Australian sportsman

Rex Elvyn Garwood (15 May 1930 – 16 May 2007) was an Australian sportsman who played Australian rules football in the Tasmanian Football League and first-class cricket for Tasmania during the 1950s.

==Football==
===TFL career===
Best known for his exploits on the football field, Garwood is the only person in history to have won three William Leitch Medals. He was mostly used as a ruck rover but could also play in key positions such as centre half-forward.

Garwood made his league debut in 1950 with New Town. He won his first Leitch Medal the following season, topped New Town's goalkicking and played in their 1951 premiership team. In 1953 he was appointed club captain and helped them to another premiership.

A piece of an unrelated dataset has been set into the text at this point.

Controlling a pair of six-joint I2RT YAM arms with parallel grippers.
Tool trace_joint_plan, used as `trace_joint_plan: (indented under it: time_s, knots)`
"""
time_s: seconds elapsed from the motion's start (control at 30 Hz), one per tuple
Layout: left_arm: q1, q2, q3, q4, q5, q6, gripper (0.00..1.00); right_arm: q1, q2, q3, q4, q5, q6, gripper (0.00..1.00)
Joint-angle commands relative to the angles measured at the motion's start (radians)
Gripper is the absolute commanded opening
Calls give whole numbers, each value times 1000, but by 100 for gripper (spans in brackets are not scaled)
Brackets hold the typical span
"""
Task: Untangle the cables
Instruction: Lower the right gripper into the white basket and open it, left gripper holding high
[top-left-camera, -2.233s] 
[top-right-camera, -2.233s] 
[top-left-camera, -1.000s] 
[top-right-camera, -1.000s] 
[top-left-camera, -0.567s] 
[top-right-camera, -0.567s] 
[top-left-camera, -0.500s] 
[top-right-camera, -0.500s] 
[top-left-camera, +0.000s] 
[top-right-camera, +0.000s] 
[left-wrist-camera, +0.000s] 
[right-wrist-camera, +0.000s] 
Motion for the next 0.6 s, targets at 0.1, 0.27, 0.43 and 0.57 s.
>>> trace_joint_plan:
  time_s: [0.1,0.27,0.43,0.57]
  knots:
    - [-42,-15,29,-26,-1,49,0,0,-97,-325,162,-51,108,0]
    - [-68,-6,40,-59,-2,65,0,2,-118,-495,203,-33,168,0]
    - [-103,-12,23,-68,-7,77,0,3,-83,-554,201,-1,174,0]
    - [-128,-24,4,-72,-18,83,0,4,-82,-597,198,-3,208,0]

He transferred to New Norfolk in 1954 and was immediately given the role of captain-coach. The Tasmanian won his second Leitch Medal in 1955 and at the conclusion of the 1957 season was relieved of his coaching duties. He won another Leitch Medal in 1958 before his retirement in 1960.

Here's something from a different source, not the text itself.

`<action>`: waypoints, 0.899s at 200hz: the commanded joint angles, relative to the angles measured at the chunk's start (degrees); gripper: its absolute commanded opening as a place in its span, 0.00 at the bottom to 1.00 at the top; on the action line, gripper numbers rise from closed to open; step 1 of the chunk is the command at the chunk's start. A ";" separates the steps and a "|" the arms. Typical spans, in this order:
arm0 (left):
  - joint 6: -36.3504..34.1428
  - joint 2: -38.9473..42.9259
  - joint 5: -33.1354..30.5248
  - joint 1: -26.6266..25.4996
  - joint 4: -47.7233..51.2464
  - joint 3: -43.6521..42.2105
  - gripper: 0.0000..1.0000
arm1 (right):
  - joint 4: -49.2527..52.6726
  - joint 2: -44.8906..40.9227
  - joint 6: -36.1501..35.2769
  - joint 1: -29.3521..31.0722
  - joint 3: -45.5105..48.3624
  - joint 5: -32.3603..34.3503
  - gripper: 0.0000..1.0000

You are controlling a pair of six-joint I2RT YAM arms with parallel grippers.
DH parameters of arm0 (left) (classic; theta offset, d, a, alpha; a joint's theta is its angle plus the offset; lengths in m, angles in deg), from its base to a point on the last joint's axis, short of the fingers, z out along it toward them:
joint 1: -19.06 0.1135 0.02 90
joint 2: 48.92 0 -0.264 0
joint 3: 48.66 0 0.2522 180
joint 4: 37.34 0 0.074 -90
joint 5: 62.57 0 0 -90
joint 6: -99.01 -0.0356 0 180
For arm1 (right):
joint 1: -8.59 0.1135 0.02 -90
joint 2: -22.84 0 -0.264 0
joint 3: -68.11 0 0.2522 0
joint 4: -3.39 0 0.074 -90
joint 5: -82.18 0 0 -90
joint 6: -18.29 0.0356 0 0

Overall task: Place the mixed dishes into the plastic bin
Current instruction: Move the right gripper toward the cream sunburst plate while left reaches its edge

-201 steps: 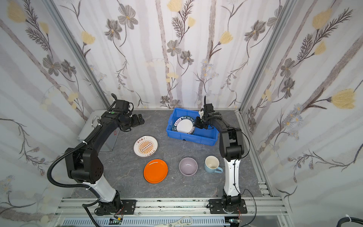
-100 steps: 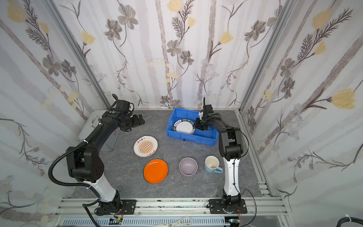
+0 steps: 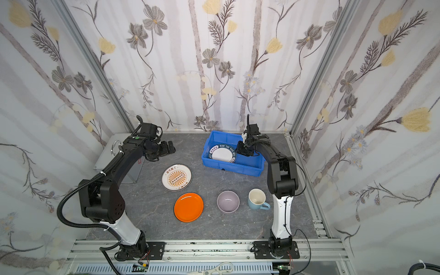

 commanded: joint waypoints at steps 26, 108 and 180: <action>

===State representative===
Garwood was a regular Tasmanian interstate representative. He played for his state in the 1953 Adelaide Carnival, 1956 Perth Carnival and the 1958 Melbourne Carnival. At the Perth Carnival he was captain-coach and kicked seven goals in a game against the VFA. Garwood also captained Tasmania in interstate matches during 1955 and 1957.

==Cricket==
Garwood played five first-class matches for Tasmania between the 1952/53 and 1955/56 Australian cricket seasons. He was a top order batsman but didn't manage to score a half century in his career, with a best of 49 which came against Victoria in 1953–54. In all he scored 189 runs at 18.90 and took five wickets at 32.00.

==Later years==
In his later years Garwood excelled at Bowls and was a winner of several Tasmanian championships. Garwood became the first Tasmanian in 13 years to represent Australia when he appeared for his country in a Test match against New Zealand in 1985. He won a gold medal in the pairs championship of the 1985 Australia Games.

He was the first person inducted into the Tasmanian Sporting Hall of Fame in 1987 and in 2004 was named on the interchange bench in the official Tasmanian Football 'Teams of the Century'.